Бу-бу-бу-бу — все в коридоре затряслось, замигало, и опять тишина. Бу-бу-бу-бу — так включается наш холодильник.
На столе в нашей комнате вместо маминых учебников синее блюдо, которое мне нельзя трогать, полное каких-то мелких груш, копченая рыбина с отъеденным боком и бидон, с которым я хожу за молоком. Но в бидоне не молоко, а большие красные цветы. Если бы я задумался, откуда груши, рыбина и цветы, то сразу бы все понял. И тогда бы ничего не случилось. Но я не задумался, потому что мне было надо. Я потоптался на пороге и тихо говорю:
— Мама, может, ты встанешь и постоишь… в порядке исключения… А то мне опять кажется, что там кто-то стоит…

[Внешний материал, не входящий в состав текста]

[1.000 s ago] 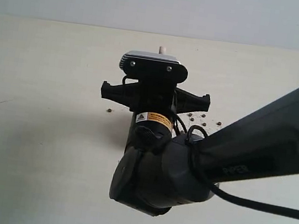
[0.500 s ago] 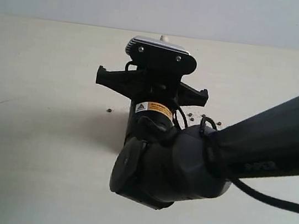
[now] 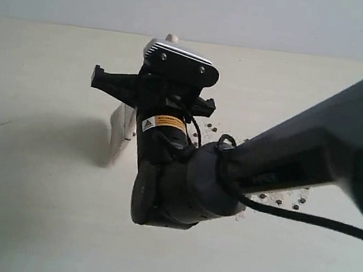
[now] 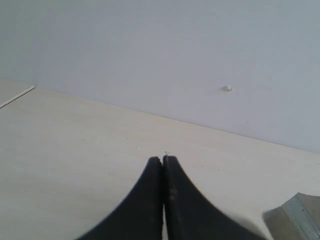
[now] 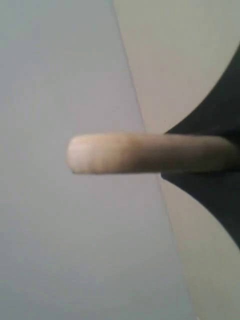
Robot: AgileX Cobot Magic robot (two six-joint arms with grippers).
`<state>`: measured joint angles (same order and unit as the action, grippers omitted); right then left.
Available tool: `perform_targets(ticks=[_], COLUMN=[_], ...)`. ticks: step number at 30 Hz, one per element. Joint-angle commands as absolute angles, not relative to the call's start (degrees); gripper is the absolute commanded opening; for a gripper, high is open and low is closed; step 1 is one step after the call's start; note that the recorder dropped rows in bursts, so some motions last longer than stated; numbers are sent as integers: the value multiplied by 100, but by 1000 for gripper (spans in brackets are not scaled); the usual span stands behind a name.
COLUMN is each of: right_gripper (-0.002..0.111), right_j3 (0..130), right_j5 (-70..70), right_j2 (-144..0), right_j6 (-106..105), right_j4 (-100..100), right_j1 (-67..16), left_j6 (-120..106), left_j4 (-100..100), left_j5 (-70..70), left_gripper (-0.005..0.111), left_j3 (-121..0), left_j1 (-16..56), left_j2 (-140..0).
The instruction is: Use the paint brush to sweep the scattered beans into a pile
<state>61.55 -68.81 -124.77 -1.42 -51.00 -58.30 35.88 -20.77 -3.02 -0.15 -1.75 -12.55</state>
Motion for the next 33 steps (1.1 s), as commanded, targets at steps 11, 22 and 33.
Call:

Но мама по-прежнему крепко спит и просыпаться не собирается. Тогда я взял швабру, зажмурился и быстро побежал. Шлеп-шлеп-шлеп — шлепают мои тапочки по пустому коридору. Дзянк-дзянк-дзянк — дзянкает зеркало в старом трюмо. Я бегу и не смотрю в ту сторону. Вот уже высокая белая дверь совсем передо мной. Я хватаюсь за ручку, но тут не выдерживаю и оборачиваюсь. Зачем, зачем я оборачиваюсь?!
Я оборачиваюсь, и ледяной ветер ударяет в меня из-за трюмо, так что я весь приподнимаюсь на носки. Вся кожа и волосы на мне приподнимаются. Я выбрасываю вперед швабру и хочу крикнуть «кыш!» и топнуть ногой или просто повернуться и запереться в уборной, но ноги мои не шевелятся, и через горло не проскакивают никакие звуки, кроме какого-то писка. А от вешалки у трюмо на меня смотрит вчерашний мираж. В черных усах, огромный, как дом, и с папиросой. А-а-а! Я смотрю на него, а он смотрит на меня. И он открывает рот. Бу-бу-бу-бу — раздается у него изо рта. Все вокруг мигает, и даже зеркало дребезжит. Если бы не это бу-бу-бу-бу у него изо рта, я бы, может, еще выдержал. Но тут ноги сами подняли меня над полом, руки сами бросили швабру под ноги миражу, рот сам открылся и заорал, и я, как ракета, понесся по коридору. Я пролетел в нашу комнату, бросился к маме под одеяло и почему-то схватил ее за ногу. Но это была не мамина нога, это была совершенно чужая, волосатая и огромная, как у слона, нога. О-у-у-у! — взвыл я, и в ту же секунду из-под маминого одеяла, из-под простыни в цветочки, медленно вылез мираж… Тот же самый! Из коридора!